+++ Material supplied
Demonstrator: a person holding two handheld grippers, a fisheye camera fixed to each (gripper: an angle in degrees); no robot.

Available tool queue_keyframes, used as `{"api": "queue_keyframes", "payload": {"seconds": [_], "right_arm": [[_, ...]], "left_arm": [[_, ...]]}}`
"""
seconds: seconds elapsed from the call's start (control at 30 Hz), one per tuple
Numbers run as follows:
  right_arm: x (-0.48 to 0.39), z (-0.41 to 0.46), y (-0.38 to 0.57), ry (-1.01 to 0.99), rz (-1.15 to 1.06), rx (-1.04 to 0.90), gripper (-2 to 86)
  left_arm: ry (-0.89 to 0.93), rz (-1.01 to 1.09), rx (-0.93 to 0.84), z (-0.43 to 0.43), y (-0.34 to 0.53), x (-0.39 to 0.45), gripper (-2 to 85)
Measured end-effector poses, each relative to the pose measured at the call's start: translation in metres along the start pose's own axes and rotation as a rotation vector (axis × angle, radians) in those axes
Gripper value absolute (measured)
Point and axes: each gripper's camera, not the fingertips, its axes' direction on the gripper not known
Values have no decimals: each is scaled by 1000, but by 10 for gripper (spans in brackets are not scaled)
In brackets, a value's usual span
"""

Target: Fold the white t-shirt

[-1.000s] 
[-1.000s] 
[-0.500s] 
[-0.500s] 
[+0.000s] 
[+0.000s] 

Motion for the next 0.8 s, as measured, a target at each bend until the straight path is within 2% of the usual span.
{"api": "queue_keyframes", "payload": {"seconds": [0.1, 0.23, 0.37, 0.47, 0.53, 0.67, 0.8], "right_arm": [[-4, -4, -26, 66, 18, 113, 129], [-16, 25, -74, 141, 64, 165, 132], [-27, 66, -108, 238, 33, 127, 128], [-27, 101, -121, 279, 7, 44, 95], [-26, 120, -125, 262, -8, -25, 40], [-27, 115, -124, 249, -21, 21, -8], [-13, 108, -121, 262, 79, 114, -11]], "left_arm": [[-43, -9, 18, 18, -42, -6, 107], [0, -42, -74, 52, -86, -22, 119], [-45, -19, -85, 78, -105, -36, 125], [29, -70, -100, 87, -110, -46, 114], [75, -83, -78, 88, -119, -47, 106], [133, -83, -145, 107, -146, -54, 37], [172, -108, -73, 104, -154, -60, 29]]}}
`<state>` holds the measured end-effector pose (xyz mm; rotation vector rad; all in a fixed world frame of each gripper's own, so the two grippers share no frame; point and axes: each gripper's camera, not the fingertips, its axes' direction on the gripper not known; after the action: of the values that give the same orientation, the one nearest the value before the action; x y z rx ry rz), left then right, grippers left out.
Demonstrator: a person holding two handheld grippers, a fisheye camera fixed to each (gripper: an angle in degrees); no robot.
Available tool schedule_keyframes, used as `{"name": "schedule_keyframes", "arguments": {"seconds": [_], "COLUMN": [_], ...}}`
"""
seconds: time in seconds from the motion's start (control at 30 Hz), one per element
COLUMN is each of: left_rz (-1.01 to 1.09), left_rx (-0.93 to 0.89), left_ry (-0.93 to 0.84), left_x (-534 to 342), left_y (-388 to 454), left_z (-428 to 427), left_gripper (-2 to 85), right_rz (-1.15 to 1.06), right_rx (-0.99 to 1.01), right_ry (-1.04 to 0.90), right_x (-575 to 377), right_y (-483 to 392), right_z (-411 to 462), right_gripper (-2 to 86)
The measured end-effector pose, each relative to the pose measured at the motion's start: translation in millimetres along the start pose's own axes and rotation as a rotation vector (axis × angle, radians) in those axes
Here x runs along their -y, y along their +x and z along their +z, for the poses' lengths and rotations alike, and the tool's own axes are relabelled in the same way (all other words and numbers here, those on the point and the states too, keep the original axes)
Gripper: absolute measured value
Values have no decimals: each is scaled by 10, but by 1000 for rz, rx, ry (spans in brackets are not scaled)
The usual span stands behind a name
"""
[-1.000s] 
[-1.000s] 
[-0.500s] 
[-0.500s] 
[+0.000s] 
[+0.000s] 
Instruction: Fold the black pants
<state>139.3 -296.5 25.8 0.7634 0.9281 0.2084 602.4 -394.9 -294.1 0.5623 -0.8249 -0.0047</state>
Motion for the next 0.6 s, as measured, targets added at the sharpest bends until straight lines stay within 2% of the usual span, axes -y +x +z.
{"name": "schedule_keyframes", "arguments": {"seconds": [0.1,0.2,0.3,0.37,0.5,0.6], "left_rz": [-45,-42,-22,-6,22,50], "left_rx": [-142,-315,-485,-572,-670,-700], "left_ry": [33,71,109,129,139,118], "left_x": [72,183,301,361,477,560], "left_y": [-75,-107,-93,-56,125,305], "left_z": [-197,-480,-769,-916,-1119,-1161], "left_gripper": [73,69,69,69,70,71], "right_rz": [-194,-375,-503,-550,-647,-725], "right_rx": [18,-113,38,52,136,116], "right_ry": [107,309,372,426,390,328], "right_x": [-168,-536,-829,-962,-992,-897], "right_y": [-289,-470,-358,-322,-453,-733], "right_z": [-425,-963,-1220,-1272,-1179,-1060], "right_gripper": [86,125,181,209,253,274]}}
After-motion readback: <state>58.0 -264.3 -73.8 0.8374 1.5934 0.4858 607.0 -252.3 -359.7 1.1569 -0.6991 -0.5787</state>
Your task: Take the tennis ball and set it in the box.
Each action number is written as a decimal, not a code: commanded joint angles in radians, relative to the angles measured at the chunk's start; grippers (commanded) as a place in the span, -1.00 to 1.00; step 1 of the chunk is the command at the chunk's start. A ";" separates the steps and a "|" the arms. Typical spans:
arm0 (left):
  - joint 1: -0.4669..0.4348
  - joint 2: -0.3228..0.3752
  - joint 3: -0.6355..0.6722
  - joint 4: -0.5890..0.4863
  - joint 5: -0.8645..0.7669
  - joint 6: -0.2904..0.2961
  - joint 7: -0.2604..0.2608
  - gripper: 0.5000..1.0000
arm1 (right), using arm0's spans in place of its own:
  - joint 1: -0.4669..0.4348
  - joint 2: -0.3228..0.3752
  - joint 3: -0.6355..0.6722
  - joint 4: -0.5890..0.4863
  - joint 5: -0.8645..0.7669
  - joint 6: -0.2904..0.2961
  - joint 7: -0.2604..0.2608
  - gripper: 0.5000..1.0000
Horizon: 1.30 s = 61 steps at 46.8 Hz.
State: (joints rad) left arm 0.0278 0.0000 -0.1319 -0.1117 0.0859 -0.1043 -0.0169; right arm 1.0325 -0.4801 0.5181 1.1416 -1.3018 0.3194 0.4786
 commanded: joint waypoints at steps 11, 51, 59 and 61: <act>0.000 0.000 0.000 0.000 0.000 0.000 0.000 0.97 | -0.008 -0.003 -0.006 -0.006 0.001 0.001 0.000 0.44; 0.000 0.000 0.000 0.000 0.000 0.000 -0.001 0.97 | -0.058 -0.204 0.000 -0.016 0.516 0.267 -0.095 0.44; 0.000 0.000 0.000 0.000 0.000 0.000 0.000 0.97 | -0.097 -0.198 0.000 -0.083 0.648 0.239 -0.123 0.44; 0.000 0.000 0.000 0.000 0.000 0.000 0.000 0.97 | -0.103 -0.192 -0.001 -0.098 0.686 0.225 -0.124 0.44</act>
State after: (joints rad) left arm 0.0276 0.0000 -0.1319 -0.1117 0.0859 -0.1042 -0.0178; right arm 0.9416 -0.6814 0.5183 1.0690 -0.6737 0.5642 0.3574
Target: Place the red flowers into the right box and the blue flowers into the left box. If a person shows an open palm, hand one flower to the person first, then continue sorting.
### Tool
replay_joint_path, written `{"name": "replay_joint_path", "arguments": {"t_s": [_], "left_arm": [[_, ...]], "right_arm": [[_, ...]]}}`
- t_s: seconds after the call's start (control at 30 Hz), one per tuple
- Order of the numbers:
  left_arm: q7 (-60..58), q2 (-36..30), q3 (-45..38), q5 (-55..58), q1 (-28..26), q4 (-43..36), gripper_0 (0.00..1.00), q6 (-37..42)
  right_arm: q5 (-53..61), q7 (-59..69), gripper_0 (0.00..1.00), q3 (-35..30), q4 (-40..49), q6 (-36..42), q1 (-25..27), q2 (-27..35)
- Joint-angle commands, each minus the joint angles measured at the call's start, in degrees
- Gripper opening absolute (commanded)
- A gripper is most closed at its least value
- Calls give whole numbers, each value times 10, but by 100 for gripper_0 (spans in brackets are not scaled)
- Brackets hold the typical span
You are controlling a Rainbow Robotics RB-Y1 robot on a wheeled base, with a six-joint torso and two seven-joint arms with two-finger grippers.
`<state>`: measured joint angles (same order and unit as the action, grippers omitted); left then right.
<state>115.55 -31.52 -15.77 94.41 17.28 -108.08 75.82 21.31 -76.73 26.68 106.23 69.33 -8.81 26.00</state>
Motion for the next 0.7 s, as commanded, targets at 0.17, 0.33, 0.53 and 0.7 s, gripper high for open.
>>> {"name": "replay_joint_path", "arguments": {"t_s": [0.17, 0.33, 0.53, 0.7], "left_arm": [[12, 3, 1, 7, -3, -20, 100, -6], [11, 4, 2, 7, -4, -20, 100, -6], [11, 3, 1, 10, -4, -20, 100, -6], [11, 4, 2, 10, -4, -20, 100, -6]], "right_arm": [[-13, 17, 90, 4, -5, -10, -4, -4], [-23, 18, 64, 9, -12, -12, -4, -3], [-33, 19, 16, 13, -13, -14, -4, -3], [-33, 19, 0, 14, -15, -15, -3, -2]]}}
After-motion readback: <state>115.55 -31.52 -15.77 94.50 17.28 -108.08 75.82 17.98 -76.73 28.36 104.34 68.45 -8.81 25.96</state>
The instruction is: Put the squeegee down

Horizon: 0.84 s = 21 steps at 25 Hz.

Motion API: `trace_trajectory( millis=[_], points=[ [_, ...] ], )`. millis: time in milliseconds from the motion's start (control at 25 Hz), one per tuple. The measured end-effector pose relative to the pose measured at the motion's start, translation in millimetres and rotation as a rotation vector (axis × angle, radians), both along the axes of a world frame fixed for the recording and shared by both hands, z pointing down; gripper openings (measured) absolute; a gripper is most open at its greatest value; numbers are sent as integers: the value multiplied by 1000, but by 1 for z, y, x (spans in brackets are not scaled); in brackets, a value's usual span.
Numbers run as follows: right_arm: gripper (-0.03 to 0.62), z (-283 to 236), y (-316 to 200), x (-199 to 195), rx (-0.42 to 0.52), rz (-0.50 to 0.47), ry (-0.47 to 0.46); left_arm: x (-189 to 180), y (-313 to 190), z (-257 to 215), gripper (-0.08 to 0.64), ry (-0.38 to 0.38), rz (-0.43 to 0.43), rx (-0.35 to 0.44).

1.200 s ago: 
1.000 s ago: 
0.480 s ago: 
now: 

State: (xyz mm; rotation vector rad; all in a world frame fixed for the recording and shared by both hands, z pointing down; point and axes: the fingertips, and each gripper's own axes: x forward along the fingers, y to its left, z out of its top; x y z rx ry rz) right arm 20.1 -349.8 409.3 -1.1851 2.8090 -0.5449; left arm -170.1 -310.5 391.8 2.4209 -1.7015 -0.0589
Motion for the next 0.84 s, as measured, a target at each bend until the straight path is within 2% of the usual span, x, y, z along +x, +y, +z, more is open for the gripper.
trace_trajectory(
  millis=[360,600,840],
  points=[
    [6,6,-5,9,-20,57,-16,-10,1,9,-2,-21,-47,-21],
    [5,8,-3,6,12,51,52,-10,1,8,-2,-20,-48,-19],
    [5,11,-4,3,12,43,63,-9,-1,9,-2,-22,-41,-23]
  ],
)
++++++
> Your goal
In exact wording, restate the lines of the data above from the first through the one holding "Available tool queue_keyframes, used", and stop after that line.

> Result for this exercise
Demonstrator: a person holding two handheld grippers, a fisheye camera fixed to each (gripper: an angle in degrees); no robot.

Available tool queue_keyframes, used as `{"api": "queue_keyframes", "payload": {"seconds": [_], "right_arm": [[_, ...]], "left_arm": [[_, ...]]}}`

The exercise requires no additional answer.